Stored items from a collection:
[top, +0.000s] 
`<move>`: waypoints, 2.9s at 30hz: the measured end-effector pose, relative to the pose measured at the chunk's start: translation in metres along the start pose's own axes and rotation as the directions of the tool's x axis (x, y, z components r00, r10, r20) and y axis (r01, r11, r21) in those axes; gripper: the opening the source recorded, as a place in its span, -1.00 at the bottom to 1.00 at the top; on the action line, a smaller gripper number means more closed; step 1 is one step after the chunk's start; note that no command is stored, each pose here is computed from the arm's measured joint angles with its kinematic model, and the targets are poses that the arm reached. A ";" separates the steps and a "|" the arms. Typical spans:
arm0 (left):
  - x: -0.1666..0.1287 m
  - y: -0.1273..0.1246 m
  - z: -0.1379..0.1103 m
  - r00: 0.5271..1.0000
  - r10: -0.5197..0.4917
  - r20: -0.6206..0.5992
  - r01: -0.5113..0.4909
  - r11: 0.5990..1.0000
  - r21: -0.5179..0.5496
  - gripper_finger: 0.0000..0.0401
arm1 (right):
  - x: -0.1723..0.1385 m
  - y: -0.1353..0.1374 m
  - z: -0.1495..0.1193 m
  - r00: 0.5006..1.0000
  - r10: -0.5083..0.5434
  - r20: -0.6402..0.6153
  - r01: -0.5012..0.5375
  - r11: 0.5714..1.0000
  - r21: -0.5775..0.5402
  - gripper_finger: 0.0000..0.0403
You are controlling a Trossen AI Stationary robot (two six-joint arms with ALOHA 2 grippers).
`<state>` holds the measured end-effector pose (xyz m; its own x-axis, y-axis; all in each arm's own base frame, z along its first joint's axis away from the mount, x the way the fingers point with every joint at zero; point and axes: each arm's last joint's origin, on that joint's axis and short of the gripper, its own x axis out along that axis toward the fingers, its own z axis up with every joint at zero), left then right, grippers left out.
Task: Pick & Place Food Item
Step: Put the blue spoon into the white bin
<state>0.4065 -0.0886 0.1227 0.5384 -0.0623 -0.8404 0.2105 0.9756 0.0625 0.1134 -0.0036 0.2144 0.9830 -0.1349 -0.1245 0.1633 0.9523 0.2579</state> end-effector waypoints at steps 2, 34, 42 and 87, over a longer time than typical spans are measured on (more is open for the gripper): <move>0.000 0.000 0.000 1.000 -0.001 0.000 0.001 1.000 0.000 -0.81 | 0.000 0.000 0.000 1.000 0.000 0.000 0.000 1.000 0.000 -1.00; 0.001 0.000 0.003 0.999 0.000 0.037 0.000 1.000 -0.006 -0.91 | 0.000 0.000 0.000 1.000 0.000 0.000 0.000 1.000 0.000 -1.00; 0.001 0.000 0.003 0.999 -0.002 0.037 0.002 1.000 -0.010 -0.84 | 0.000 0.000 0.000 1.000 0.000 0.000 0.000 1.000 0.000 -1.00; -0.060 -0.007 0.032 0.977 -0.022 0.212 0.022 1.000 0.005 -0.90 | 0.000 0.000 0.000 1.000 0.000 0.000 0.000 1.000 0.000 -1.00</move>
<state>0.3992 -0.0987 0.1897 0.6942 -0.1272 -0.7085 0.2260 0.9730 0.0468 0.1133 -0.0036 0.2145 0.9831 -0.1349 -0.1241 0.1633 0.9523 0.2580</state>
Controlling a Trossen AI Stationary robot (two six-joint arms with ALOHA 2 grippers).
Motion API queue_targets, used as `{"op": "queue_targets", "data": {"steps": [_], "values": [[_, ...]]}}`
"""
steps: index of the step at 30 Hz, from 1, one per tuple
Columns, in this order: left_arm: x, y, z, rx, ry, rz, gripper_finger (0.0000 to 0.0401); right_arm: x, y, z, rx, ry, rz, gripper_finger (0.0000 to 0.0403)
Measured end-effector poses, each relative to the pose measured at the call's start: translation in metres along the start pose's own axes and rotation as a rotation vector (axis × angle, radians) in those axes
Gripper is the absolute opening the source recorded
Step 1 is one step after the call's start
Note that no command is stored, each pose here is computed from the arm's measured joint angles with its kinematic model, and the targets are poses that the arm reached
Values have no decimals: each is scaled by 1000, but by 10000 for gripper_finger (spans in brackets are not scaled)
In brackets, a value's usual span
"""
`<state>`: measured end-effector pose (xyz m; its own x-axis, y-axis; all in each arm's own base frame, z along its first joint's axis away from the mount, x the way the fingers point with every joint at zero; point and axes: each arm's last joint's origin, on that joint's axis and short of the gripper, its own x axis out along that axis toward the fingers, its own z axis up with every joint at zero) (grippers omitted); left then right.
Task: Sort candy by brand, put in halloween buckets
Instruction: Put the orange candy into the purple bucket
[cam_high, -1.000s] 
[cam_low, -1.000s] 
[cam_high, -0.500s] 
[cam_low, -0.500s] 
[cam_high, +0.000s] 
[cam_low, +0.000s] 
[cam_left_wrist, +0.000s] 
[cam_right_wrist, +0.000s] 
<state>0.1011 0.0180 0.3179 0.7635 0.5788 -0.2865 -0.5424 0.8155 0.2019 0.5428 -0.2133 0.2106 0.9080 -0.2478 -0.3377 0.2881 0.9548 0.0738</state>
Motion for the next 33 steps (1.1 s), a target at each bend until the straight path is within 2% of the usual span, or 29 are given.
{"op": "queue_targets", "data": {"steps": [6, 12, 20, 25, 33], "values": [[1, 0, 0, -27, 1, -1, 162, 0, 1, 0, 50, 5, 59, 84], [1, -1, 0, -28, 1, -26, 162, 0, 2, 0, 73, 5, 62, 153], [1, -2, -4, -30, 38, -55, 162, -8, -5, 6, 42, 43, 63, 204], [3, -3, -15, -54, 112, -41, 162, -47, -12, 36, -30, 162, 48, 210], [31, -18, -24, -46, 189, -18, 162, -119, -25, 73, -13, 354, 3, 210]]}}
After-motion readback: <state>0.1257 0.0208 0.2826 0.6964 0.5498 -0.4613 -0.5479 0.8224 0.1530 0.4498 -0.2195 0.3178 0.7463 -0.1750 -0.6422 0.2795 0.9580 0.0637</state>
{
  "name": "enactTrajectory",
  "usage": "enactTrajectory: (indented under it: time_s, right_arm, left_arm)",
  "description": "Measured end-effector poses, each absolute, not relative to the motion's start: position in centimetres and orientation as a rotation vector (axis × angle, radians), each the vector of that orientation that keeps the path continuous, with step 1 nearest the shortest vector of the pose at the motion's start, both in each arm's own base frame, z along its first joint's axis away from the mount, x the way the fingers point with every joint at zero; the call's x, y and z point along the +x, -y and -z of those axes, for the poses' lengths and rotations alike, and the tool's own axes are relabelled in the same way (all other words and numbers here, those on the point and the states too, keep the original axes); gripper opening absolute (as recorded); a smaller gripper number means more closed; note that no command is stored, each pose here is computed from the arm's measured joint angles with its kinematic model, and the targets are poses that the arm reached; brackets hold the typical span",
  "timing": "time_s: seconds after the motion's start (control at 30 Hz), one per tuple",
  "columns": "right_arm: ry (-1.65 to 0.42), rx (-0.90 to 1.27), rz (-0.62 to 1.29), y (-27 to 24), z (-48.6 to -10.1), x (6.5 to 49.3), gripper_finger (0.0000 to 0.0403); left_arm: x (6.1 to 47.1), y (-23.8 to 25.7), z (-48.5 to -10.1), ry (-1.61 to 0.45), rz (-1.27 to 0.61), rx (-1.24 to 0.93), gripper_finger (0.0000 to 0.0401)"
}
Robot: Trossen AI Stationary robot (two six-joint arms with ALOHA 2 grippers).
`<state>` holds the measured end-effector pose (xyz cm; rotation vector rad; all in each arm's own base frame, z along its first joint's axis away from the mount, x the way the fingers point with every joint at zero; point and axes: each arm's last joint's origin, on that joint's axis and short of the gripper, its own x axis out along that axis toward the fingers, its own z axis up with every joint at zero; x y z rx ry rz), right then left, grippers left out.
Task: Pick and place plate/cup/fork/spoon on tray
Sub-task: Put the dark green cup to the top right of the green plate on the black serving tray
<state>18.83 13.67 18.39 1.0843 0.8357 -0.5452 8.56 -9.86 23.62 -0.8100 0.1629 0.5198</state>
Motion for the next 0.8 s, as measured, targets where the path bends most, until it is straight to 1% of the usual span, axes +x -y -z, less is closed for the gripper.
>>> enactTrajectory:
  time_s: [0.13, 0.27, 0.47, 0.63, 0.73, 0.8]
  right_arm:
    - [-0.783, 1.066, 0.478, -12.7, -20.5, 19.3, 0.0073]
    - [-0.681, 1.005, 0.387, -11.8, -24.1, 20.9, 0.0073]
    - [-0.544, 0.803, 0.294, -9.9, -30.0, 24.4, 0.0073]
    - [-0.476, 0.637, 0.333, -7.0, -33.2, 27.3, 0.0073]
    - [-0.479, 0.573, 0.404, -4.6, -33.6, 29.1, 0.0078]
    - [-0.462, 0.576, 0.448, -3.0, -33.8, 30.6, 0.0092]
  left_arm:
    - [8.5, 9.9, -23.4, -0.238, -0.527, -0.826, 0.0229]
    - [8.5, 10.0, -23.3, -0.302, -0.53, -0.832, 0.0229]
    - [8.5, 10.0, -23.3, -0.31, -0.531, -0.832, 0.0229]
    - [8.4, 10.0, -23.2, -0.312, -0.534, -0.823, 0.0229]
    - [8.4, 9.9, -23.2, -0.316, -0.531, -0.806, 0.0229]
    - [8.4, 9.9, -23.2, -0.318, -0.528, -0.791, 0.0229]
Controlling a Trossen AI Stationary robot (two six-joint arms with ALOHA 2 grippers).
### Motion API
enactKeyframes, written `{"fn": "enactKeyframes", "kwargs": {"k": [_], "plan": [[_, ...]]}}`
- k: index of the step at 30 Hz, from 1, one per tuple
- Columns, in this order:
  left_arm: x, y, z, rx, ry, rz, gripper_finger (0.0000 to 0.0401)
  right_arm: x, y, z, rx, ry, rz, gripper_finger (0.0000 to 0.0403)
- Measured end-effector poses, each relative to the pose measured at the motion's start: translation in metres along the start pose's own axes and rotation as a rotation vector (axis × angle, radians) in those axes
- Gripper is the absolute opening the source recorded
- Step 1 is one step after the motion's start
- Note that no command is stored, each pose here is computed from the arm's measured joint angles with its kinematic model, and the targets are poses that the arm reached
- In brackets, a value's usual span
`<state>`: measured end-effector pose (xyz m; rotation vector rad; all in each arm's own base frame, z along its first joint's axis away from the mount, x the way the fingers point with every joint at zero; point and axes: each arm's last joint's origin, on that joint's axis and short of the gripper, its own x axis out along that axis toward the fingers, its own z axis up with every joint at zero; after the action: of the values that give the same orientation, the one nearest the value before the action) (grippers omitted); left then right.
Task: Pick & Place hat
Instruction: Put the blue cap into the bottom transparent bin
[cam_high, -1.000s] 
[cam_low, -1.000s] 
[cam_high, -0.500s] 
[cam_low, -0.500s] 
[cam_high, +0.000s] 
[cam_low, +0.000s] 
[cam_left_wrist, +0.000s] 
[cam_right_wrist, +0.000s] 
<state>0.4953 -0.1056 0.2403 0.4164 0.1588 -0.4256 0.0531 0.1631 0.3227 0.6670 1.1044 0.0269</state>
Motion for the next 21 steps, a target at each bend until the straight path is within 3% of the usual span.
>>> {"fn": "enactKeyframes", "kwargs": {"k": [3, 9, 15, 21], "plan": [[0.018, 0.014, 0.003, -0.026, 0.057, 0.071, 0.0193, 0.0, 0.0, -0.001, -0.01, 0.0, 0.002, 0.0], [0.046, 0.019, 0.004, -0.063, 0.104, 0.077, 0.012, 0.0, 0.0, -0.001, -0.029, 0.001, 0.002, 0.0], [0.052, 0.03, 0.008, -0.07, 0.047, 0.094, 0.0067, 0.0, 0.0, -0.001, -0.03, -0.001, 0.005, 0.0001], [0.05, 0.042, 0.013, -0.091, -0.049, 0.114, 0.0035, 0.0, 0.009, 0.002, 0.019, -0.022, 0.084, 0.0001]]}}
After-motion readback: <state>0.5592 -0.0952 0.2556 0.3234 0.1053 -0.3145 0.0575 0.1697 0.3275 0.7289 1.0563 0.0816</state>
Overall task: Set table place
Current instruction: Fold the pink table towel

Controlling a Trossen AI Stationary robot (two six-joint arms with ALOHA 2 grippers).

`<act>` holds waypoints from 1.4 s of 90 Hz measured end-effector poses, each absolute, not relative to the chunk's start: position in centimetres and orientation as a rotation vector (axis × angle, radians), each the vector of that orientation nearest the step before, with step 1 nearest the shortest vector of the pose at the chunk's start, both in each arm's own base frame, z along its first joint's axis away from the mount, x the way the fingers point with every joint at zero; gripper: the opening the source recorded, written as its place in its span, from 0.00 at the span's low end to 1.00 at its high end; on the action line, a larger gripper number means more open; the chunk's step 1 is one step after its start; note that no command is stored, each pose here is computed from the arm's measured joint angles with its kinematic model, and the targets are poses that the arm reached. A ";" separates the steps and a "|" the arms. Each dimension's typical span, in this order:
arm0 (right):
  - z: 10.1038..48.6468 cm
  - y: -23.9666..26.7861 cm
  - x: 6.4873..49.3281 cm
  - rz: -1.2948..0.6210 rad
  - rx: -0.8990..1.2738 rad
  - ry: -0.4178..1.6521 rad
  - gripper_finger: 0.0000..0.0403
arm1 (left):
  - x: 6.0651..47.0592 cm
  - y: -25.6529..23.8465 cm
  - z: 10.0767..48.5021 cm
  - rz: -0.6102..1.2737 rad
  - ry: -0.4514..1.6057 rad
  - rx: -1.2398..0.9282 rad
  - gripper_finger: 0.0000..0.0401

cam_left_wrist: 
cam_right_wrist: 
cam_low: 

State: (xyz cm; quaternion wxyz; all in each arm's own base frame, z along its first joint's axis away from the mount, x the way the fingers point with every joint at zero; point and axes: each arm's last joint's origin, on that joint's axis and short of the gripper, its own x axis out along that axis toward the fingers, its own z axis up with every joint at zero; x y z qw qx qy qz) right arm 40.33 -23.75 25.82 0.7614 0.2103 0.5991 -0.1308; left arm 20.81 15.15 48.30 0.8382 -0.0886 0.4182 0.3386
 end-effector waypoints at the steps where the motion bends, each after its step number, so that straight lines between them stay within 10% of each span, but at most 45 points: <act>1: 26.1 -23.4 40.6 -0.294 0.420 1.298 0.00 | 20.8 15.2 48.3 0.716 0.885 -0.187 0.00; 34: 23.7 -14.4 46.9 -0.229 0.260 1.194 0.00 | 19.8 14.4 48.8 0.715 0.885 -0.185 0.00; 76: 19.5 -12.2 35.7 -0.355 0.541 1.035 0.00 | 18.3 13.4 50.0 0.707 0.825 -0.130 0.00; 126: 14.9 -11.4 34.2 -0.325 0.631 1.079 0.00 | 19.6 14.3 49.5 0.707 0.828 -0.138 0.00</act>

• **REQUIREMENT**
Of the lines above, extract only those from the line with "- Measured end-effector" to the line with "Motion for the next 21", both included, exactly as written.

• **EXPECTED ANSWER**
- Measured end-effector poses, each relative to the pose measured at the motion's start: translation in metres along the start pose's own axes and rotation as a rotation vector (axis × angle, radians) in those axes
- Gripper is the absolute opening the source recorded
- Step 1 is one step after the motion's start
- Note that no command is stored, each pose here is computed from the arm's measured joint angles with its kinematic model, and the targets are poses that the arm reached
- In brackets, a value's usual span
`<state>`: measured end-effector pose (xyz m; rotation vector rad; all in each arm's own base frame, z along its first joint's axis away from the mount, x the way the fingers point with every joint at zero; point and axes: each arm's last joint's origin, on that joint's axis and short of the gripper, its own x axis out along that axis toward the fingers, its own z axis up with every joint at zero; after the action: of the values that give the same orientation, the one nearest the value before the action) (grippers omitted); left then right.
Task: Pick & Place hat
Instruction: Put the blue cap into the bottom transparent bin
[cam_high, -1.000s] 
[cam_low, -1.000s] 
[cam_high, -0.500s] 
[cam_low, -0.500s] 
[cam_high, +0.000s] 
[cam_low, +0.000s] 
[cam_left_wrist, +0.000s] 
[cam_right_wrist, +0.000s] 
<state>0.4953 -0.1056 0.2403 0.4164 0.1588 -0.4256 0.0531 0.1631 0.3227 0.6670 1.1044 0.0269</state>
Motion for the next 21 steps, a target at each bend until the straight path is within 3% of the usual span.

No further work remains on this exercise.